Seus estudos concentram-se nas áreas de finanças internacionais e macroeconomia, com artigos publicados nos principais periódicos de prestígio. É autora de numerosos artigos sobre taxas de câmbio, comércio e investimento, crises financeiras internacionais, política monetária, dívida e crises de mercados emergentes.

Atualmente, é coeditora do Handbook of International Economics e foi coeditora da American Economic Review e editora-chefe da Review of Economic Studies. Serviu também como codiretora do programa de Finanças Internacionais e Macroeconomia do National Bureau of Economic Research (NBER), foi pesquisadora visitante do Banco da Reserva Federal de Boston e membro do painel de assessoria econômica do Banco da Reserva Federal de Nova York. De 2016 a 2018, foi Assessora Econômica do Ministro-Chefe de Kerala, na Índia. Serviu também como membro do Grupo Assessor de Pessoas Eminentes sobre assuntos do G-20 para o Ministro das Finanças da Índia.

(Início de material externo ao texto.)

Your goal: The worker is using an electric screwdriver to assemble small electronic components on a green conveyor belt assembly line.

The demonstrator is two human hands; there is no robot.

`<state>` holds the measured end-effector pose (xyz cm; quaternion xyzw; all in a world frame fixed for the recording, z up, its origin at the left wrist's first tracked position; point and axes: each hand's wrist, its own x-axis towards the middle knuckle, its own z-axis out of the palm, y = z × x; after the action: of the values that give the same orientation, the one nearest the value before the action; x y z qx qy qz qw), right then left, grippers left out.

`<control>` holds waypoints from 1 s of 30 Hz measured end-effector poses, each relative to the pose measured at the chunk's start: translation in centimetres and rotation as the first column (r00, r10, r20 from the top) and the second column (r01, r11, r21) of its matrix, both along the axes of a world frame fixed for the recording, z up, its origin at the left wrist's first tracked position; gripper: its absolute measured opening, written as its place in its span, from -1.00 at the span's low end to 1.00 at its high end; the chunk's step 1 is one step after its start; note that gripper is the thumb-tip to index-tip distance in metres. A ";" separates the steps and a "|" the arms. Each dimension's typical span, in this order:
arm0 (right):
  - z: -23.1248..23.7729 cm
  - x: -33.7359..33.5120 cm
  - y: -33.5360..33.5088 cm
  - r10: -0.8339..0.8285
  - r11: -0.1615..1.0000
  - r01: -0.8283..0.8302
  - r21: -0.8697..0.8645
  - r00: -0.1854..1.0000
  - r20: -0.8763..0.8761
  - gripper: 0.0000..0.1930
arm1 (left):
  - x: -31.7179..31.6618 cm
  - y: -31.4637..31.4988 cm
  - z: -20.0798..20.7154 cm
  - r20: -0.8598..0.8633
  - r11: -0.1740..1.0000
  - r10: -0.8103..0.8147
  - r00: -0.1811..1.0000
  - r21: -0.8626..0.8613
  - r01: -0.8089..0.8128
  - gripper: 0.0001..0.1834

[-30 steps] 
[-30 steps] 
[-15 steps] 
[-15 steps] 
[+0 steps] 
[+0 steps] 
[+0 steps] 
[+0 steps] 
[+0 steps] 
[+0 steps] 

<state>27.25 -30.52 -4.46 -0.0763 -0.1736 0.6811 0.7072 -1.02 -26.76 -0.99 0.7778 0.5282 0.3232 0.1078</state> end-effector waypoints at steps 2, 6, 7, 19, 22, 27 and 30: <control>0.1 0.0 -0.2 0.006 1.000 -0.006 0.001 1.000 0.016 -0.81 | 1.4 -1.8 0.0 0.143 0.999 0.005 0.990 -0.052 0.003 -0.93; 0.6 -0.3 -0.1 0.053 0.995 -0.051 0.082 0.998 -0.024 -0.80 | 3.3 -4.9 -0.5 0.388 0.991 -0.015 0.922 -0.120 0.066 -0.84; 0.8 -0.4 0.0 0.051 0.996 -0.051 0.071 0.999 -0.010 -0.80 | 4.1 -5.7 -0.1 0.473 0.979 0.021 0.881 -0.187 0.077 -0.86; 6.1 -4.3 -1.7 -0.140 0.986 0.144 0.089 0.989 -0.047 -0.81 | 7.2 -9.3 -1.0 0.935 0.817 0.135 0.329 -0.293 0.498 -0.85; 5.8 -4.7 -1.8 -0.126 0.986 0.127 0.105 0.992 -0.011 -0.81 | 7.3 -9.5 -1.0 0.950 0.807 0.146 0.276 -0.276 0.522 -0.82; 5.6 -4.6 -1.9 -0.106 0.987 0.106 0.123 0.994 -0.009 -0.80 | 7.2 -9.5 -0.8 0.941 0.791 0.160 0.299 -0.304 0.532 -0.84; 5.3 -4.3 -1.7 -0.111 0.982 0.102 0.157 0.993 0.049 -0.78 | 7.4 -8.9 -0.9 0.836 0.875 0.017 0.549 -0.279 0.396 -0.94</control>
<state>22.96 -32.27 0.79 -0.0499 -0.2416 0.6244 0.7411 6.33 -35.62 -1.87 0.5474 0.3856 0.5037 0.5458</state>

Gopinath foi eleita membro da Academia Americana de Artes e Ciências e da Sociedade de Econometria, e recebeu o prêmio “Distinguished Alumnus Award” da Universidade de Washington. Em 2019, figurou na relação de maiores pensadores globais compilada pela revista Foreign Policy; em 2014, foi incluída pelo FMI na lista dos 25 economistas mais promissores com menos de 45 anos e, em 2011, foi apontada Jovem Líder Mundial pelo Fórum Econômico Mundial. Foi agraciada pelo governo da Índia com o Pravasi Bharatiya Samman, a mais alta honraria outorgada a cidadãos indianos no exterior. Antes de se integrar ao corpo docente da Universidade de Harvard em 2005, foi professora adjunta de Economia da Booth School of Business da Universidade de Chicago.

Gita Gopinath nasceu na Índia. É cidadã norte-americana e cidadã ultramarina da Índia. Doutorou-se em Economia pela Universidade de Princeton em 2001, tendo concluído o ensino universitário básico no Lady Shri Ram College e obtido mestrados pela Faculdade de Economia de Délhi e pela Universidade de Washington.